**Action item:** An exact restatement of the data is required, with the images omitted.

**Collected data:**
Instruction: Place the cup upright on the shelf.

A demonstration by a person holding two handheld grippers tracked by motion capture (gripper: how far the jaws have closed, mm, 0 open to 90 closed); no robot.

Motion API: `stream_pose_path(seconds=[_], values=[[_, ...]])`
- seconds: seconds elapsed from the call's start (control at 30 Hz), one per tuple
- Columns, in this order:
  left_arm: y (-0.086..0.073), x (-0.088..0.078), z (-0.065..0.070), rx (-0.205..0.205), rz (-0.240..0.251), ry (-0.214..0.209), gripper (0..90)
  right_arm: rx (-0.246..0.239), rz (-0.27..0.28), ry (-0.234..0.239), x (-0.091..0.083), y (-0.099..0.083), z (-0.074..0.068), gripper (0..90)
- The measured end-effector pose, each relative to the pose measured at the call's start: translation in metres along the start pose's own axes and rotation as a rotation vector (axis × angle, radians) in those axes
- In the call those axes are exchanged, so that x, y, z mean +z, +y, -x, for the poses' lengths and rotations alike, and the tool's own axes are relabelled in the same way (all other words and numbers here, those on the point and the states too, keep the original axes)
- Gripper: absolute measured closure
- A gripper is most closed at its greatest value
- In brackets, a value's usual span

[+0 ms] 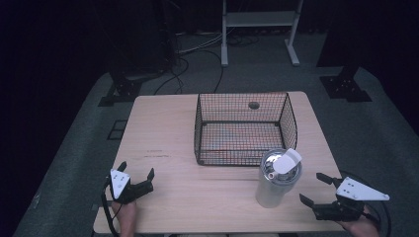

**Answer space:**
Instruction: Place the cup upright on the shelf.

A demonstration by a person holding two handheld grippers tracked by motion capture (gripper: how far the jaws have closed, mm, 0 open to 90 closed); no robot.

Motion API: `stream_pose_path(seconds=[_], values=[[_, ...]])`
- seconds: seconds elapsed from the call's start (control at 30 Hz), one per tuple
- Columns, in this order:
  left_arm: y (-0.086..0.073), x (-0.088..0.078), z (-0.065..0.070), rx (-0.205..0.205), rz (-0.240..0.251), ry (-0.214..0.209), gripper (0..90)
  right_arm: rx (-0.246..0.239), rz (-0.27..0.28), ry (-0.234..0.239), x (-0.091..0.083), y (-0.099..0.083), z (-0.074..0.068), gripper (0..90)
- The measured end-effector pose, each relative to the pose measured at the call's start: translation in metres along the start pose's own axes and rotation as a rotation vector (axis × angle, radians) in those axes
- In the call those axes are exchanged, so that x, y, z mean +z, +y, -x, for the poses' lengths and rotations alike, and the tool's own axes are relabelled in the same way (all other words and numbers here, those on the point and the states too, keep the original axes)
- Gripper: absolute measured closure
- A gripper is most closed at its greatest value
- In brackets, a value's usual span

[+0 ms] 

Nothing remains to add to the output.